Data under study |
§ §

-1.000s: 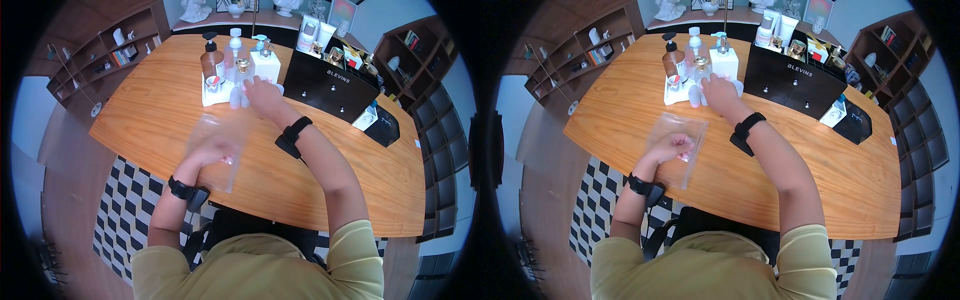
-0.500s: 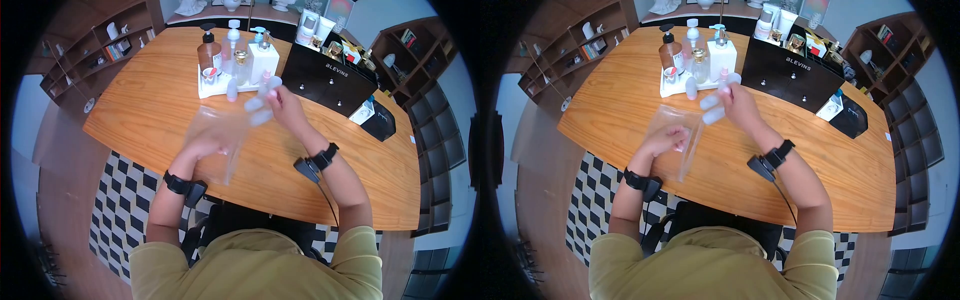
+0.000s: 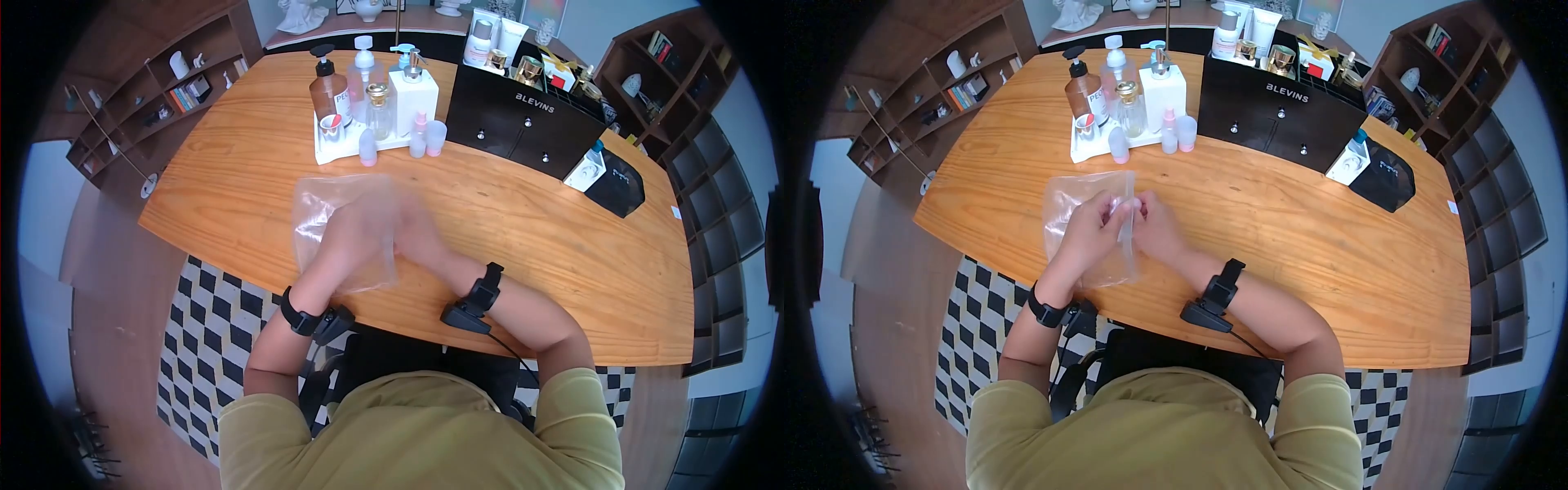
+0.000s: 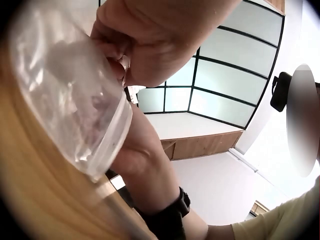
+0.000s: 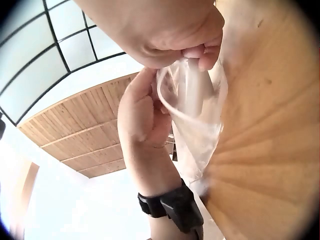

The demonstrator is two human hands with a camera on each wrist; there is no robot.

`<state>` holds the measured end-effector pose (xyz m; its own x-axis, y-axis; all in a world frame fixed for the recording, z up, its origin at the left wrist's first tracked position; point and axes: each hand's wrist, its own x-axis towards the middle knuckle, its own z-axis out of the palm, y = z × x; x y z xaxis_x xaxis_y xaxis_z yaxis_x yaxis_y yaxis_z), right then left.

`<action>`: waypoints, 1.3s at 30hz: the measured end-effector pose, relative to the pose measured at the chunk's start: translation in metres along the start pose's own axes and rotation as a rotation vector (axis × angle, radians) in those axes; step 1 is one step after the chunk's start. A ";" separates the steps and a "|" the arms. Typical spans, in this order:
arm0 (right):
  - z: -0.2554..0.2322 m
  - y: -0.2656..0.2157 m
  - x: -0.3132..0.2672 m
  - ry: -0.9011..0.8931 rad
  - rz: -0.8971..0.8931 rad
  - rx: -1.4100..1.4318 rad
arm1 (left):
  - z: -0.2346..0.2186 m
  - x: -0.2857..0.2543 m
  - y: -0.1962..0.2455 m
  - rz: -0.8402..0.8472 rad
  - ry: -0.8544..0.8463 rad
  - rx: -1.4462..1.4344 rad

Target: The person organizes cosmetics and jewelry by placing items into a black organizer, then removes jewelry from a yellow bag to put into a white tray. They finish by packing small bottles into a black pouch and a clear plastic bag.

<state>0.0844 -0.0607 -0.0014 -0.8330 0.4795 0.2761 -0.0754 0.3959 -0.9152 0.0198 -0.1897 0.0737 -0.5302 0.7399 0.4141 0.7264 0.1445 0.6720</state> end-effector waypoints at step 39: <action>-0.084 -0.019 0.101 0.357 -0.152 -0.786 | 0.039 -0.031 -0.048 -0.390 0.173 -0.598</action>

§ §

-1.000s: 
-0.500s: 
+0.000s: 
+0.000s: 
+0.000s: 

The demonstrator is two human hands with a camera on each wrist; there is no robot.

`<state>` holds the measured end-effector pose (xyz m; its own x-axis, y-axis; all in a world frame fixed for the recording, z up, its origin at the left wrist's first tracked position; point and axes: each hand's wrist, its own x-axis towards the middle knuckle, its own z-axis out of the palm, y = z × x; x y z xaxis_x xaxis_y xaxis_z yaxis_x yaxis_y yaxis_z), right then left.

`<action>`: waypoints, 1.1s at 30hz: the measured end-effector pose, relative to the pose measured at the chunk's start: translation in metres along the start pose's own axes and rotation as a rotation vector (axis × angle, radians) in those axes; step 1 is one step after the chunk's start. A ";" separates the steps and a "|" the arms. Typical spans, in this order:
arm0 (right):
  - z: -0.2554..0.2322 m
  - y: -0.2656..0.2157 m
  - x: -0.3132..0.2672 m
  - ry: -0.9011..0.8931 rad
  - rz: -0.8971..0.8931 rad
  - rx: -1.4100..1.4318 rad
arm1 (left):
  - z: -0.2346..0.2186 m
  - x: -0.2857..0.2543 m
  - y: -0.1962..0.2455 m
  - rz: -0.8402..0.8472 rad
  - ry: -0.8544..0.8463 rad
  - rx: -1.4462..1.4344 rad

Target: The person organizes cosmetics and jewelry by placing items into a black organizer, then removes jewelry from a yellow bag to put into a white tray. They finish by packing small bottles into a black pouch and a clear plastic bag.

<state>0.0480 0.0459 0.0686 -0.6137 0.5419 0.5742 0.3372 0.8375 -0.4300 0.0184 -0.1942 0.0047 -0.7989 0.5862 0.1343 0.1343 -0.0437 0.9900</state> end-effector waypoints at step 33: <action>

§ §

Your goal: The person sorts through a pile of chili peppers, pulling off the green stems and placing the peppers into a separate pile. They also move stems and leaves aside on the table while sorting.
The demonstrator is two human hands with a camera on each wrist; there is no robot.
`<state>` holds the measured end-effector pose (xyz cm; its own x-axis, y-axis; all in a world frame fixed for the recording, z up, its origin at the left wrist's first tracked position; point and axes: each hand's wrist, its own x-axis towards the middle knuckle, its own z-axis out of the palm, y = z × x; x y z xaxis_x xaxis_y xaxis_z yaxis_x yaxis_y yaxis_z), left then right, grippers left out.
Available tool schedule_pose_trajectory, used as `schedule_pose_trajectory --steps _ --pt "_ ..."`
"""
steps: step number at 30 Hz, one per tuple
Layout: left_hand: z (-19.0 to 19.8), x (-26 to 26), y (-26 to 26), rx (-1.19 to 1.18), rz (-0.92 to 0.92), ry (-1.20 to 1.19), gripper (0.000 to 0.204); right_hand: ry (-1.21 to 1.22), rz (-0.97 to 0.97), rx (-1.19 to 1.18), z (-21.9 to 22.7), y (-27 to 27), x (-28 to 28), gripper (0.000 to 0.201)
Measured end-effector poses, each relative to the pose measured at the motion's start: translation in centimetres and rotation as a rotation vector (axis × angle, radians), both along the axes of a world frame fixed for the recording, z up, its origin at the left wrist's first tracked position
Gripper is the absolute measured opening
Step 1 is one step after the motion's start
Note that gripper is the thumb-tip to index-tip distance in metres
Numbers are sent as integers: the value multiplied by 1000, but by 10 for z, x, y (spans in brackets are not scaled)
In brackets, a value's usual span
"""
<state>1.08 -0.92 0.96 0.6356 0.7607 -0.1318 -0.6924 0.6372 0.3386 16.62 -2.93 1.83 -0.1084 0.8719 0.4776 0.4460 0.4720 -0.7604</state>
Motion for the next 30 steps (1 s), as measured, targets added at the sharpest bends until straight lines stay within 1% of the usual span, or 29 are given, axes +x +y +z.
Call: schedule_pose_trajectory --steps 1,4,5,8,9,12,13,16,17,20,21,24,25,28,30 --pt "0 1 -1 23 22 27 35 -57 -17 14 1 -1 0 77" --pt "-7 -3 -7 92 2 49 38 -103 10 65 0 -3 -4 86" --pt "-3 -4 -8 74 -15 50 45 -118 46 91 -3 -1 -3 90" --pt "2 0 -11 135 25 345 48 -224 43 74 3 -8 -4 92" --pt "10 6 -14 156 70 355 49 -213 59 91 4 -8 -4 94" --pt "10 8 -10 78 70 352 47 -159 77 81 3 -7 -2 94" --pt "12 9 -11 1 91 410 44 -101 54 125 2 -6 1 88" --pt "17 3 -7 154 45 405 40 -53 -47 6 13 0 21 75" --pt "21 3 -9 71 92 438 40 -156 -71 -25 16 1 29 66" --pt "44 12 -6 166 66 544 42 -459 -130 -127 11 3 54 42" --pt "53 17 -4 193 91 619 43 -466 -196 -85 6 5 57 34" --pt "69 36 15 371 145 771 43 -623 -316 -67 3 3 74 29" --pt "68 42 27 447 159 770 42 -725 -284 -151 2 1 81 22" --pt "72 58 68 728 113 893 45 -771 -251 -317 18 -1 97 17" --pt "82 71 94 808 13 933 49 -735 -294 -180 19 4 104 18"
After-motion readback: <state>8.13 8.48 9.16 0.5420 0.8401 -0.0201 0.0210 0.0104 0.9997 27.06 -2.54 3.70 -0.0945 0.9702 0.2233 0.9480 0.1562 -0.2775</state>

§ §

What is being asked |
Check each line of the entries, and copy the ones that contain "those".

Task response |
`<action>`: waypoints, 1.3s at 30hz: the measured end-effector pose, relative to the pose measured at the chunk's start: translation in metres along the start pose's own axes and rotation as a rotation vector (axis × angle, radians) in those axes; step 1 is one step after the chunk's start. A ";" separates the steps and a "|" the arms. Typical spans, in this order:
`<action>`: waypoints, 1.1s at 30hz: the measured end-effector pose, relative to the pose measured at the chunk's start: translation in metres along the start pose's own axes and rotation as a rotation vector (axis × angle, radians) in those axes; step 1 is one step after the chunk's start. A ";" separates the steps and a "|" the arms. Typical spans, in this order:

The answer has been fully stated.